● **TASK GOAL**: When a record contains an image, skip the image and retype the rest of that record exactly.
+---+
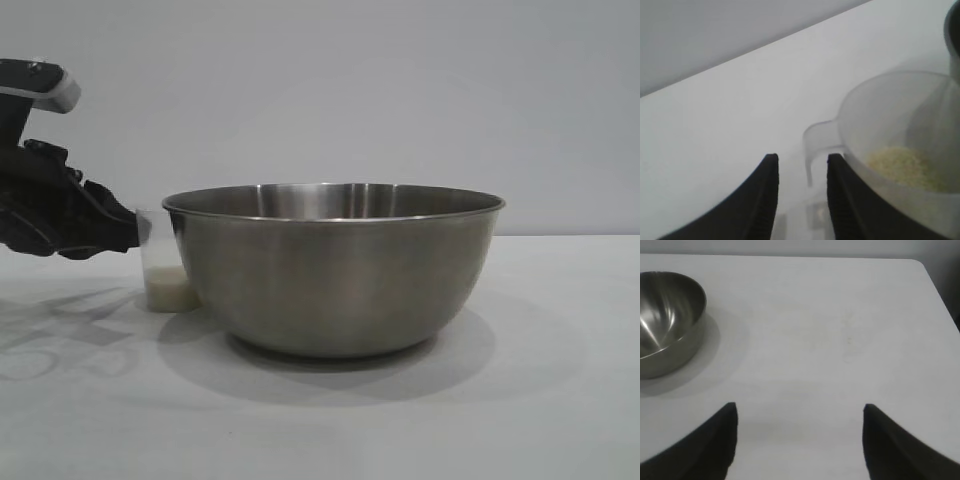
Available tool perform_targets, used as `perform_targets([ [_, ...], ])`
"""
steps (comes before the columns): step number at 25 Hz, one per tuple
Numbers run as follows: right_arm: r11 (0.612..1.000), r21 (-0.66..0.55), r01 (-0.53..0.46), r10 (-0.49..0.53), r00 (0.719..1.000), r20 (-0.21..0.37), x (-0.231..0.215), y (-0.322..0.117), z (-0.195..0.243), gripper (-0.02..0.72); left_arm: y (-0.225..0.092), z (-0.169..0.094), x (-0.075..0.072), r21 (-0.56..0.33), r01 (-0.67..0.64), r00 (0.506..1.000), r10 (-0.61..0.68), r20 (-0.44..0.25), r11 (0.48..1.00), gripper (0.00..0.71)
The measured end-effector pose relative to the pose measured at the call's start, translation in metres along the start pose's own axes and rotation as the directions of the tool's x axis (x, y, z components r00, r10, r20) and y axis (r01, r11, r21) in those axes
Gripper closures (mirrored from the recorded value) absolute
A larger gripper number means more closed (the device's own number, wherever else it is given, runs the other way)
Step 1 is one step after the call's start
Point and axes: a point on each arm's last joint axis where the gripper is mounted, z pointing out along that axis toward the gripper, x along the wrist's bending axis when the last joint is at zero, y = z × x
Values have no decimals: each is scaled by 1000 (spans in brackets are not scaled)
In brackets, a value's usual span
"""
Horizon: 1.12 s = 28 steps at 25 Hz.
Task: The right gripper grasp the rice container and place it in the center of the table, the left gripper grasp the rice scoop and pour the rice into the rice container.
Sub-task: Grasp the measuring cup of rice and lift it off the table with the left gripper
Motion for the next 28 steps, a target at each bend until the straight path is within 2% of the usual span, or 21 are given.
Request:
perform_targets([
  [6,1000,0,0,0,1000,0,0,0,0,220,-9,11,0,7,-5,1000,4,15,1000,467],
  [7,1000,0,0,0,1000,0,0,0,0,265,-9,13,0,6,-6,1000,6,17,1000,467],
  [10,1000,0,0,0,1000,0,0,0,0,272,-8,23,2,-16,-11,1000,12,13,1000,467],
  [11,1000,0,0,0,1000,0,0,0,0,319,-6,28,4,-29,-16,1000,16,11,999,467],
  [12,1000,0,0,0,1000,0,0,0,0,330,-5,32,4,-40,-22,1000,23,18,999,467],
  [13,1000,0,0,0,1000,0,0,0,0,324,-3,38,4,-56,-34,999,36,32,998,541],
  [15,1000,0,0,0,1000,0,0,0,0,384,-2,45,3,-79,-56,996,61,63,995,639],
  [16,1000,0,0,0,1000,0,0,0,0,377,0,47,3,-88,-63,995,69,71,994,669],
  [17,1000,0,0,0,1000,0,0,0,0,423,1,48,4,-94,-64,995,71,69,994,710],
  [19,1000,0,0,0,1000,0,0,0,0,432,2,49,5,-97,-69,995,75,60,993,710],
  [20,1000,0,0,0,1000,0,0,0,0,477,2,49,6,-96,-79,995,84,50,992,710],
  [21,1000,0,0,0,1000,0,0,0,0,490,2,49,6,-96,-92,994,97,42,991,710],
  [24,1000,0,0,0,1000,0,0,0,0,484,5,49,8,-98,-121,992,123,20,988,710],
  [28,1000,0,0,0,1000,0,0,0,0,484,29,45,15,-148,-148,989,148,-11,978,710],
])
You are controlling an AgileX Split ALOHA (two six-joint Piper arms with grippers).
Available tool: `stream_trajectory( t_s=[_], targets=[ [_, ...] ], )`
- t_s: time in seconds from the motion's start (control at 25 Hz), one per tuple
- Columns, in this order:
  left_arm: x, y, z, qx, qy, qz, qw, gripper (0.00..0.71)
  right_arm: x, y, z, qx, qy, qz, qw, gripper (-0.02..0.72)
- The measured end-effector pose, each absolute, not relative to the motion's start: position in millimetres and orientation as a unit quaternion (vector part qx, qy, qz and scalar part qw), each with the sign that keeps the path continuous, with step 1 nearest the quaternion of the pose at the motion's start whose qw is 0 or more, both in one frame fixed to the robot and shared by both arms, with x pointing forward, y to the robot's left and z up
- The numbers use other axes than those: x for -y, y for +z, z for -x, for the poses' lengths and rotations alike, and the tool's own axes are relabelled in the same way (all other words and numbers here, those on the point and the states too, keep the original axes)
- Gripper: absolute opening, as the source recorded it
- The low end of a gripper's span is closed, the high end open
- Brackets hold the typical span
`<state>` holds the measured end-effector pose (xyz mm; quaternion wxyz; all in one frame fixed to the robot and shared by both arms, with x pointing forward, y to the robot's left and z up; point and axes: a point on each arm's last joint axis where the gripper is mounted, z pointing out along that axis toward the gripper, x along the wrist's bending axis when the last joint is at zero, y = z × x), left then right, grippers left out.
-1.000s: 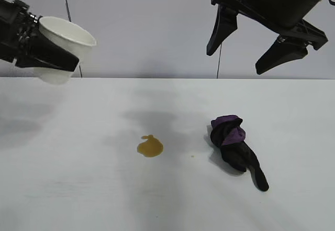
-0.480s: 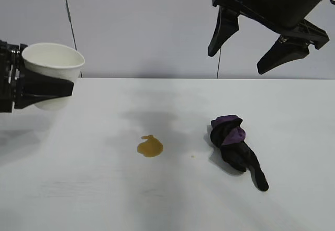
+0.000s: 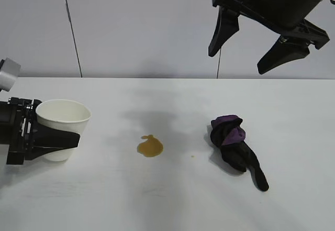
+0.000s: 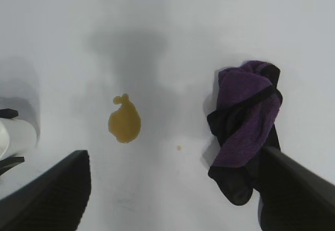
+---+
● **EXERCISE OUTPUT**:
Available tool perform_targets, used as `perform_targets([ [_, ...], ])`
"""
steps (comes before the columns): step number at 25 Hz, one per tuple
Numbers run as follows: right_arm: r11 (0.612..1.000), r21 (-0.66..0.55), r01 (-0.53..0.46), r10 (-0.49..0.53), r00 (0.719..1.000), r20 (-0.21..0.37), x (-0.231..0.215), y (-0.322..0.117), z (-0.195..0.243), gripper (-0.02..0.72); left_arm: y (-0.225..0.092), z (-0.169..0.094), x (-0.075..0.072), r21 (-0.56..0.33), r01 (-0.67..0.64), r00 (0.506..1.000), r10 (-0.61..0.68), r20 (-0.44..0.25), r11 (0.48..1.00), gripper (0.00..0.71)
The measured end-effector pose relative to the pose measured at the call's start, translation in metres along the start pose's own axes and rotation as the directions of the tool's x axis (x, y, z components r00, r10, r20) and y axis (r01, r11, r21) in those axes
Gripper closures (mirrored from the recorded value) absolute
A larger gripper number means more closed (the device's own number, wherever else it is given, runs the other way)
Step 1 is one step after the call's start
Point and axes: a point on each arm's last joint axis where the gripper is mounted, z pointing out along that axis toward the gripper, x along the wrist's bending axis when the last joint is at zero, y = z × x
Values have no decimals: each is scaled by 1000 (spans in brackets are not scaled)
In brackets, a value's usual span
"""
Horizon: 1.12 s = 28 steps at 25 Hz.
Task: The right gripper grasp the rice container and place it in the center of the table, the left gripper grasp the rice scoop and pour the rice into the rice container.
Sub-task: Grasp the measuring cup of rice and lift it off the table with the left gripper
Motion for the next 28 steps, a target at each bend until the straight path is within 2% of the usual span, or 21 are given.
Request:
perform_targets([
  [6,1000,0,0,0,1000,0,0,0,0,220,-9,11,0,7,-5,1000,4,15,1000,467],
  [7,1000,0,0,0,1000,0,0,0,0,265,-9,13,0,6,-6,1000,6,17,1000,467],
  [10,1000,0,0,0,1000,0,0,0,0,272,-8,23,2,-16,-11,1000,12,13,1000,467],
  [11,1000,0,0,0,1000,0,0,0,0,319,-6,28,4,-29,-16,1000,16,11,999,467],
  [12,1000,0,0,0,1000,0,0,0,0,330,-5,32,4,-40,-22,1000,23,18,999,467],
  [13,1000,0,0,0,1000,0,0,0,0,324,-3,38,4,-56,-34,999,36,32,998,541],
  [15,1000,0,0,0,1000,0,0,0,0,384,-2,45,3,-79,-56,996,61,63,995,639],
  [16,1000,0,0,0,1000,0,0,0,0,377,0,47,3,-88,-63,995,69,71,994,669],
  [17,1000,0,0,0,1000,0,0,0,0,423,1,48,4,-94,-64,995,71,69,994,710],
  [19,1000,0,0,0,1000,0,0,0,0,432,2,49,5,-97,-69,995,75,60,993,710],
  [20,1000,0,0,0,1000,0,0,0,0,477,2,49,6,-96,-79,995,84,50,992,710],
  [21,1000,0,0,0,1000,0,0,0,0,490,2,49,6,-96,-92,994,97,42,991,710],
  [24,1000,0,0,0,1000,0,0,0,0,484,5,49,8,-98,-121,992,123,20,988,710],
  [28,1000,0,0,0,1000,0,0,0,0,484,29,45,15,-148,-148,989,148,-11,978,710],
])
You are controlling an AgileX Split ALOHA (two six-joint Piper arms with grippers).
Available tool: `stream_trajectory( t_s=[_], targets=[ [_, ...] ], )`
- t_s: time in seconds from the motion's start (control at 25 Hz), one per tuple
- Columns, in this order:
  left_arm: x, y, z, qx, qy, qz, qw, gripper (0.00..0.71)
  right_arm: x, y, z, qx, qy, qz, qw, gripper (-0.02..0.72)
- The measured end-effector pose, each absolute, not relative to the motion's start: position in millimetres and orientation as a unit quaternion (vector part qx, qy, qz and scalar part qw), each with the sign that keeps the path continuous, with step 1 nearest the quaternion of the pose at the motion's start whose qw is 0 or more, both in one frame fixed to the robot and shared by both arms, with x pointing forward, y to the robot's left and z up
- The numbers use other axes than those: x for -y, y for +z, z for -x, for the poses' lengths and rotations alike, and the tool's own axes are relabelled in the same way (all other words and numbers here, those on the point and the states too, keep the original axes)
- Gripper: absolute opening, as the source recorded it
- The low end of a gripper's span is closed, the high end open
- Brackets hold the typical span
`<state>` holds the measured end-effector pose (xyz mm; quaternion wxyz; all in one frame fixed to the robot and shared by both arms, with x pointing forward, y to the robot's left and z up; point and axes: a point on each arm's last joint axis where the gripper is mounted, z pointing out along that axis toward the gripper, x along the wrist's bending axis when the last joint is at zero, y = z × x), left then right, grippers left out.
-1.000s: 
-0.480s: 
+0.000s: 
+0.000s: 

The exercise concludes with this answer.